The problem |
The data is to be retyped in full, exactly.

Start of Supplied material

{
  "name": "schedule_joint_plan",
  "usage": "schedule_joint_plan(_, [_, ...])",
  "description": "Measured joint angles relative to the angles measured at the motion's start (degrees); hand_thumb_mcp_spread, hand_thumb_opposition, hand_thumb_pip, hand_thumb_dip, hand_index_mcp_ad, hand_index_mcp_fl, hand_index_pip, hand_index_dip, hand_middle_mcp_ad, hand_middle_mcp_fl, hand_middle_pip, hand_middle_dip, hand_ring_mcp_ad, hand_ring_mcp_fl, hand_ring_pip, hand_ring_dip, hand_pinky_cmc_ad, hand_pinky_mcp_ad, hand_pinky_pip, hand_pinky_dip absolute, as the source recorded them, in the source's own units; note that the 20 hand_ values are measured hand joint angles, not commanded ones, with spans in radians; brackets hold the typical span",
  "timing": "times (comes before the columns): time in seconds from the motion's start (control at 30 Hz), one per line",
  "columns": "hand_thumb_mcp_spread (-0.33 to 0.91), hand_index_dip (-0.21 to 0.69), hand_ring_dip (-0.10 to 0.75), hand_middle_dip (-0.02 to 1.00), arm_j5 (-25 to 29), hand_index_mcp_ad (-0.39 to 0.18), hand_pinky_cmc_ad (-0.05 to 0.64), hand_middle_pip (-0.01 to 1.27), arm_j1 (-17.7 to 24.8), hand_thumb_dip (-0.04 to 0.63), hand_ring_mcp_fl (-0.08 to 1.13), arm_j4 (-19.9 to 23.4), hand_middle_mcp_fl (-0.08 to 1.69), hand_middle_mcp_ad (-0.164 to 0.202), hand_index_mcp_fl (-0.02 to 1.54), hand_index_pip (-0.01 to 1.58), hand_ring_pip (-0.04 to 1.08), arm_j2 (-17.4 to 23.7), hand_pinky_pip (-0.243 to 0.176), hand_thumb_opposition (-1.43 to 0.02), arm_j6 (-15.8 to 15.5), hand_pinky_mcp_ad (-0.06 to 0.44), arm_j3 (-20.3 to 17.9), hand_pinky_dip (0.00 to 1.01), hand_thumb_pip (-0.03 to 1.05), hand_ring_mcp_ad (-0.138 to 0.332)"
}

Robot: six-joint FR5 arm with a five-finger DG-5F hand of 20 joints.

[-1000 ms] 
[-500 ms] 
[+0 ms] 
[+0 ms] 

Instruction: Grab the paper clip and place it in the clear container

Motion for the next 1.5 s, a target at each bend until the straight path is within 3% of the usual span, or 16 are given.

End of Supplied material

Task answer |
{
  "name": "schedule_joint_plan",
  "usage": "schedule_joint_plan(_, [_, ...])",
  "description": "Measured joint angles relative to the angles measured at the motion's start (degrees); hand_thumb_mcp_spread, hand_thumb_opposition, hand_thumb_pip, hand_thumb_dip, hand_index_mcp_ad, hand_index_mcp_fl, hand_index_pip, hand_index_dip, hand_middle_mcp_ad, hand_middle_mcp_fl, hand_middle_pip, hand_middle_dip, hand_ring_mcp_ad, hand_ring_mcp_fl, hand_ring_pip, hand_ring_dip, hand_pinky_cmc_ad, hand_pinky_mcp_ad, hand_pinky_pip, hand_pinky_dip absolute, as the source recorded them, in the source's own units; note that the 20 hand_ values are measured hand joint angles, not commanded ones, with spans in radians; brackets hold the typical span",
  "timing": "times (comes before the columns): time in seconds from the motion's start (control at 30 Hz), one per line",
  "columns": "hand_thumb_mcp_spread (-0.33 to 0.91), hand_index_dip (-0.21 to 0.69), hand_ring_dip (-0.10 to 0.75), hand_middle_dip (-0.02 to 1.00), arm_j5 (-25 to 29), hand_index_mcp_ad (-0.39 to 0.18), hand_pinky_cmc_ad (-0.05 to 0.64), hand_middle_pip (-0.01 to 1.27), arm_j1 (-17.7 to 24.8), hand_thumb_dip (-0.04 to 0.63), hand_ring_mcp_fl (-0.08 to 1.13), arm_j4 (-19.9 to 23.4), hand_middle_mcp_fl (-0.08 to 1.69), hand_middle_mcp_ad (-0.164 to 0.202), hand_index_mcp_fl (-0.02 to 1.54), hand_index_pip (-0.01 to 1.58), hand_ring_pip (-0.04 to 1.08), arm_j2 (-17.4 to 23.7), hand_pinky_pip (-0.243 to 0.176), hand_thumb_opposition (-1.43 to 0.02), arm_j6 (-15.8 to 15.5), hand_pinky_mcp_ad (-0.06 to 0.44), arm_j3 (-20.3 to 17.9), hand_pinky_dip (0.00 to 1.01), hand_thumb_pip (-0.03 to 1.05), hand_ring_mcp_ad (-0.138 to 0.332)"
}

Robot: six-joint FR5 arm with a five-finger DG-5F hand of 20 joints.

[-1000 ms] 
[-500 ms] 
[+0 ms] 
[+0 ms] 

Instruction: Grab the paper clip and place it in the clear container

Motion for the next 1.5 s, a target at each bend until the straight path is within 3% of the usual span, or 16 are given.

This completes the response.